TASK INSTRUCTIONS => Write out, word for word, the part of the listing below that opens with the line containing "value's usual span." and closes with the line containing "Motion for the", keeping both of those lines and adding no others.

DATA =>
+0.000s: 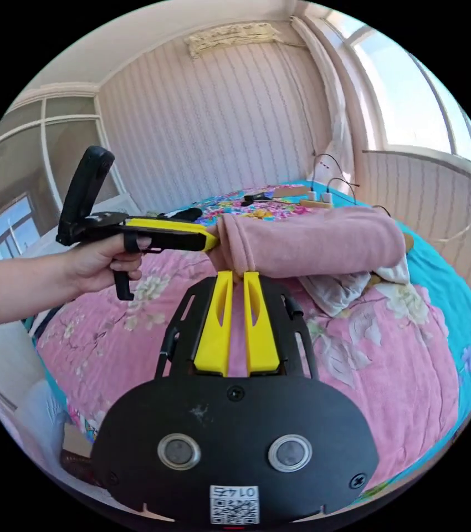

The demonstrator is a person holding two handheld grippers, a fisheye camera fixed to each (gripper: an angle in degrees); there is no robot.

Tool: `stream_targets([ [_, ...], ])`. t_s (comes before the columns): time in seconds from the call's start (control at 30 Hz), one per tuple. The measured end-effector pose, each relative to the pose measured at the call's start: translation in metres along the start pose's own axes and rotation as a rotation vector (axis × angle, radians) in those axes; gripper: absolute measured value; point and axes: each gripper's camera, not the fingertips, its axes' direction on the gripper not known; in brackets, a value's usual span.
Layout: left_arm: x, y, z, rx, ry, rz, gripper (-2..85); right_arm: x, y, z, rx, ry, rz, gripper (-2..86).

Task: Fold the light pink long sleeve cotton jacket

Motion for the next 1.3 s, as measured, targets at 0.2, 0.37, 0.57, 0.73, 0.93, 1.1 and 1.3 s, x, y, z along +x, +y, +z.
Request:
stream_targets([
  [0.2,0.063,0.193,-0.144,-0.202,-0.034,-0.072,1.5,-0.203,0.050,-0.021,-0.252,-0.355,-0.141,1.8],
  [0.37,0.112,0.319,-0.153,-0.242,-0.066,-0.275,1.9,-0.316,0.119,0.009,-0.689,-0.333,-0.256,0.9],
  [0.57,0.100,0.350,-0.169,-0.180,-0.054,-0.453,1.7,-0.359,0.093,-0.020,-0.721,-0.118,-0.377,0.6],
  [0.73,0.074,0.386,-0.198,-0.126,0.027,-0.616,-0.4,-0.401,0.036,-0.003,-0.665,-0.180,-0.378,5.0],
  [0.93,0.055,0.431,-0.229,-0.109,-0.015,-0.781,-0.6,-0.478,0.021,0.084,-0.792,-0.136,-0.521,16.9],
  [1.1,0.043,0.435,-0.241,-0.108,-0.029,-0.780,2.6,-0.453,0.041,0.094,-0.819,0.090,-0.602,7.3],
  [1.3,0.025,0.412,-0.229,-0.089,0.040,-0.760,7.6,-0.334,0.020,-0.019,-0.661,-0.089,-0.209,6.0],
])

SOLUTION TO THIS EXERCISE =>
Tool: `stream_targets([ [_, ...], ])`. t_s (comes before the columns): time in seconds from the call's start (control at 30 Hz), one per tuple. The measured end-effector pose, each relative to the pose measured at the call's start: translation in metres along the start pose's own axes and rotation as a rotation vector (axis × angle, radians) in those axes; gripper: absolute measured value; point and axes: each gripper's camera, not the fingertips, its axes' direction on the gripper not known; in brackets, a value's usual span.
Layout: left_arm: x, y, z, rx, ry, rz, gripper (-2..85); right_arm: x, y, z, rx, ry, rz, gripper (-2..86).

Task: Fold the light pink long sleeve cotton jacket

Motion for the next 1.3 s, as measured, targets at 0.2, 0.37, 0.57, 0.73, 0.93, 1.1 and 1.3 s, x, y, z along +x, +y, +z.

The given output is complete.